▶ Assignment
Would you give the data below back exactly as it reads?

- - - - - - -

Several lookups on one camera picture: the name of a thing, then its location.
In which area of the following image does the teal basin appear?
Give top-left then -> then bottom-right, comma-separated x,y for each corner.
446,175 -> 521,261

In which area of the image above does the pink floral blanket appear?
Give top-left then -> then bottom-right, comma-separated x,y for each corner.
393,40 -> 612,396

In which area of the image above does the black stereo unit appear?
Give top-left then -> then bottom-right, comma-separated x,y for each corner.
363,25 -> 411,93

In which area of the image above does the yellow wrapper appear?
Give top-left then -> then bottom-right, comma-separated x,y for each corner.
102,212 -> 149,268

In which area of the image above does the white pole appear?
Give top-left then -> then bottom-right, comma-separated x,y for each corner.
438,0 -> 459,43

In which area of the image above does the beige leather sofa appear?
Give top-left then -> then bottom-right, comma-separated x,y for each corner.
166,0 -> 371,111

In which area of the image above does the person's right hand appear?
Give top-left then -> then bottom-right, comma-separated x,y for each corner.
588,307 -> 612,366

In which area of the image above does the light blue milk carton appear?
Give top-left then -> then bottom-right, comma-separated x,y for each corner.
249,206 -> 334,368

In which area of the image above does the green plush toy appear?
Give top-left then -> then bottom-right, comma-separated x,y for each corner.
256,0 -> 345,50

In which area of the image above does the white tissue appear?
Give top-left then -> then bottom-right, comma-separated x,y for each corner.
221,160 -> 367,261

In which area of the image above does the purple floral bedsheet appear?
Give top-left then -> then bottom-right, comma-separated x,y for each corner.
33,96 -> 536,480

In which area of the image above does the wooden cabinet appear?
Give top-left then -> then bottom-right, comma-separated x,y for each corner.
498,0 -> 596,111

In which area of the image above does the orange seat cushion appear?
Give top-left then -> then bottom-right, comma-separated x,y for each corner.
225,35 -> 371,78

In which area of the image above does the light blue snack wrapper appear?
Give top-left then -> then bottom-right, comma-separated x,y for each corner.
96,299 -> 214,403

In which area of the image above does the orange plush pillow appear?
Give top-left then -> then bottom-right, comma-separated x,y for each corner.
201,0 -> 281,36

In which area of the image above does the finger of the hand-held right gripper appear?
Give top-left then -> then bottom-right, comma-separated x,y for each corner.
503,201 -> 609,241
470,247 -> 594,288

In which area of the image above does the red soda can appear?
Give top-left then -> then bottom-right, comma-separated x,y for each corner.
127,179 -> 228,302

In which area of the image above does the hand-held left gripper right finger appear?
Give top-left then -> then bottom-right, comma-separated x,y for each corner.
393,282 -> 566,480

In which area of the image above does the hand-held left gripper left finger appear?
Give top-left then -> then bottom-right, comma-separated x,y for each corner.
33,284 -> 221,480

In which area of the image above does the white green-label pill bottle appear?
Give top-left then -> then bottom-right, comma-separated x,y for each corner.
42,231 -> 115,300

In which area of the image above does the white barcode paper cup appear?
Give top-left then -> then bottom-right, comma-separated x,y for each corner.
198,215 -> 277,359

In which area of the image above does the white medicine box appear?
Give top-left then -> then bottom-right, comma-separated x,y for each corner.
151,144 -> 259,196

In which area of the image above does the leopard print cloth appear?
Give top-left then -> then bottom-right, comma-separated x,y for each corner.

- - - - - - -

▶ Output
Several lookups on one camera picture: the name of a thing, then its location.
In which area of the following image does the teal basin appear?
Give top-left then -> then bottom-right, comma-separated x,y for each corner.
446,175 -> 521,261

In which area of the image above does the pink floral blanket appear?
Give top-left then -> then bottom-right, comma-separated x,y for each corner.
393,40 -> 612,396

In which area of the image above does the black stereo unit appear?
Give top-left then -> then bottom-right, comma-separated x,y for each corner.
363,25 -> 411,93

In which area of the image above does the yellow wrapper appear?
Give top-left then -> then bottom-right, comma-separated x,y for each corner.
102,212 -> 149,268

In which area of the image above does the white pole appear?
Give top-left then -> then bottom-right, comma-separated x,y for each corner.
438,0 -> 459,43

In which area of the image above does the beige leather sofa appear?
Give top-left then -> then bottom-right, comma-separated x,y for each corner.
166,0 -> 371,111

In which area of the image above does the person's right hand appear?
Give top-left then -> then bottom-right, comma-separated x,y for each corner.
588,307 -> 612,366

In which area of the image above does the light blue milk carton appear?
Give top-left then -> then bottom-right, comma-separated x,y for each corner.
249,206 -> 334,368

In which area of the image above does the green plush toy appear?
Give top-left then -> then bottom-right, comma-separated x,y for each corner.
256,0 -> 345,50

In which area of the image above does the white tissue appear?
Give top-left then -> then bottom-right, comma-separated x,y for each corner.
221,160 -> 367,261

In which area of the image above does the purple floral bedsheet appear?
Give top-left then -> then bottom-right, comma-separated x,y for each corner.
33,96 -> 536,480

In which area of the image above does the wooden cabinet appear?
Give top-left then -> then bottom-right, comma-separated x,y for each corner.
498,0 -> 596,111

In which area of the image above does the orange seat cushion appear?
Give top-left then -> then bottom-right, comma-separated x,y for each corner.
225,35 -> 371,78

In which area of the image above does the light blue snack wrapper appear?
Give top-left then -> then bottom-right, comma-separated x,y for each corner.
96,299 -> 214,403

In which area of the image above does the orange plush pillow appear?
Give top-left then -> then bottom-right, comma-separated x,y for each corner.
201,0 -> 281,36

In which area of the image above does the finger of the hand-held right gripper appear?
Give top-left then -> then bottom-right, comma-separated x,y for each corner.
503,201 -> 609,241
470,247 -> 594,288

In which area of the image above does the red soda can appear?
Give top-left then -> then bottom-right, comma-separated x,y for each corner.
127,179 -> 228,302

In which area of the image above does the hand-held left gripper right finger appear?
Give top-left then -> then bottom-right, comma-separated x,y for each corner.
393,282 -> 566,480

In which area of the image above does the hand-held left gripper left finger appear?
Give top-left then -> then bottom-right, comma-separated x,y for each corner.
33,284 -> 221,480

In which area of the image above does the white green-label pill bottle appear?
Give top-left then -> then bottom-right, comma-separated x,y for each corner.
42,231 -> 115,300

In which area of the image above does the white barcode paper cup appear?
Give top-left then -> then bottom-right, comma-separated x,y for each corner.
198,215 -> 277,359

In which area of the image above does the white medicine box appear?
Give top-left then -> then bottom-right, comma-separated x,y for each corner.
151,144 -> 259,196

In which area of the image above does the leopard print cloth appear?
Give top-left then -> then bottom-right, comma-separated x,y for each corner.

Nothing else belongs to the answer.